Thursday, September 25, 2014

Following Advice

There’s a terrific blog that you should be following and reading. It’s called Zenhabits and it’s written by Leo Babauta who might be one of the smarter guys I’ve read. He’s got a clear head and a clean writing style, two things I dig, one of which I sometimes attain. He’s a guy who used to smoke, was too heavy, had a lot of debt, and was basically in trouble. The blog isn’t about him transforming himself, it’s not the story of his success. That’s good. While I can sometimes read or listen to those stories, they seem most of the time to be more about the author feeling good than providing any kind of new understanding. (Now I’m wondering if I’m writing just to feel good here. Damn.) Babauta provides service to readers in the form of compassion and good ideas. I don’t feel like he’s preaching or demanding anything. He just talks and what he talks about fits what I often need.

I’d like to be a healthier guy. That thought is probably as common as mud, but I’m not trying to be unique here so much as understand things. I’m heavy by about twenty-five pounds. I eat too fast to taste my food and eat past the point of being full. Again, not a new story. I’m pretty common in this way. I also struggle with my mood though my therapist doesn’t believe I’m depressed. I just get bummed out regularly and have the habit of keeping myself down.

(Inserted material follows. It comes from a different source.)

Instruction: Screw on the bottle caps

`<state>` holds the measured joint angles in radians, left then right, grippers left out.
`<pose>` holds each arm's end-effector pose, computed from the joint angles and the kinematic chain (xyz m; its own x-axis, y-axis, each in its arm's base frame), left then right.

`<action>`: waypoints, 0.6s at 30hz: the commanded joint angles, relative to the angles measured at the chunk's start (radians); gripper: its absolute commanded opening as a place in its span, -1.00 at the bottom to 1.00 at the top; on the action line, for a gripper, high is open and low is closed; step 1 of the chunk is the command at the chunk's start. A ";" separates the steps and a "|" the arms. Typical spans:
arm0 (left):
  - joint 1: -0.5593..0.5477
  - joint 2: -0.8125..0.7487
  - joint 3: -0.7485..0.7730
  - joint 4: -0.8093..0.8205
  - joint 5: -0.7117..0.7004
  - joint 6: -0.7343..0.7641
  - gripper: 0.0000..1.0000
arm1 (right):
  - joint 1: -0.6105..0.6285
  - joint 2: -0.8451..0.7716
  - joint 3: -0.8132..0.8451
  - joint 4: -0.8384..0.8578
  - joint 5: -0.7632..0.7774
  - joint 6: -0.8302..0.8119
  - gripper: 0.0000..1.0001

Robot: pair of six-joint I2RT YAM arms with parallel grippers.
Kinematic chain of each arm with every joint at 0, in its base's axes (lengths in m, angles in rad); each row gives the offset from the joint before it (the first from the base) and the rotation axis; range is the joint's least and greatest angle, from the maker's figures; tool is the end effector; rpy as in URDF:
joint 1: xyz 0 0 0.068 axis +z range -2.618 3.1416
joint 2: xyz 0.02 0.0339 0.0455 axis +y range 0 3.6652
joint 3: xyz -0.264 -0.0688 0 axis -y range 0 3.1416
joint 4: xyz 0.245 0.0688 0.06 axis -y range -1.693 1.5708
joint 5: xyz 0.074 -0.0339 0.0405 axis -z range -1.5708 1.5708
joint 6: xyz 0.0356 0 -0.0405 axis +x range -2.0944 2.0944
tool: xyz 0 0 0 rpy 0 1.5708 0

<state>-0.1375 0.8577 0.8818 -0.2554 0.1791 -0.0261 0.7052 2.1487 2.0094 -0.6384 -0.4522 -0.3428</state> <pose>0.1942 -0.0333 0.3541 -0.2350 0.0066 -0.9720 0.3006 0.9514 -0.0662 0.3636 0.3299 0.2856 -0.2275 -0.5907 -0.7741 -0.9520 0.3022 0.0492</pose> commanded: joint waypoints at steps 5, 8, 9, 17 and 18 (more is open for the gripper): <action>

It’s this last bit that I’ve been thinking about today. Everything that’s not right with me—which is to say, everything that I wish would change about me—is the result of the habit of making myself unhappy and then finding ways to stay unhappy. That’s how I’ve gotten heavy, that’s why I eat the way I do, and that’s often why I sink into troughs of sadness and anxiety.

Leo would say this more clearly, so let me try it again.

Tuesday I got way down about the job I have. I’m a teacher and there is enough stuff raining down on teachers as it is, but my school system seems staffed by specialists in sucking the life out of the job. I teach at two at-risk programs and so the kids can be difficult to reach and tolerate sometimes. Tuesday they went bananas. Rude, swearing, threatening bananas. I left work that day desperate to quit and sure that nothing could ever work in the world.

I went from there to therapy where my therapist gently tried to turn me into a better direction than my usual spiral. She talked about finding a connection with them, using some skills that I’ve used before to get control in the classroom, and finding people who would help me change the situation. I didn’t want to hear it. I closed my eyes for most of the session, rubbing thumb and index finger hard over my eyelids. Just stop, was the thought I was screaming inside my head. Let me be. I don’t want to fix this. I want to feel like I do now. I want to sit in the darkness and keep believing that there is no hope.
That’s my habit. An object at rest will remain at rest until acted on by some outside force. I don’t want to move. I want to remain in that darkness even though it’s a sad, hurt, and angry place. I’d like to say that I don’t know why, but it’s oddly comforting. Just as eating too much food too fast and getting fat is comforting. Just as sitting on a couch until midnight instead of going out for a run and then going to bed is comforting.

The solutions are so simple and obvious. Eat slowly. Eat less. Run more and sit less. And when I feel down, reach up and get help. I know these are the solutions. I just don’t follow them right now. I haven’t found the way to do the obvious things.

I wonder if any of you do the same kinds of things. If nothing else, knowing that you do would put me in good company. And it might just get us all working our way forward. Whatever the case, I’m writing on, just to see what happens.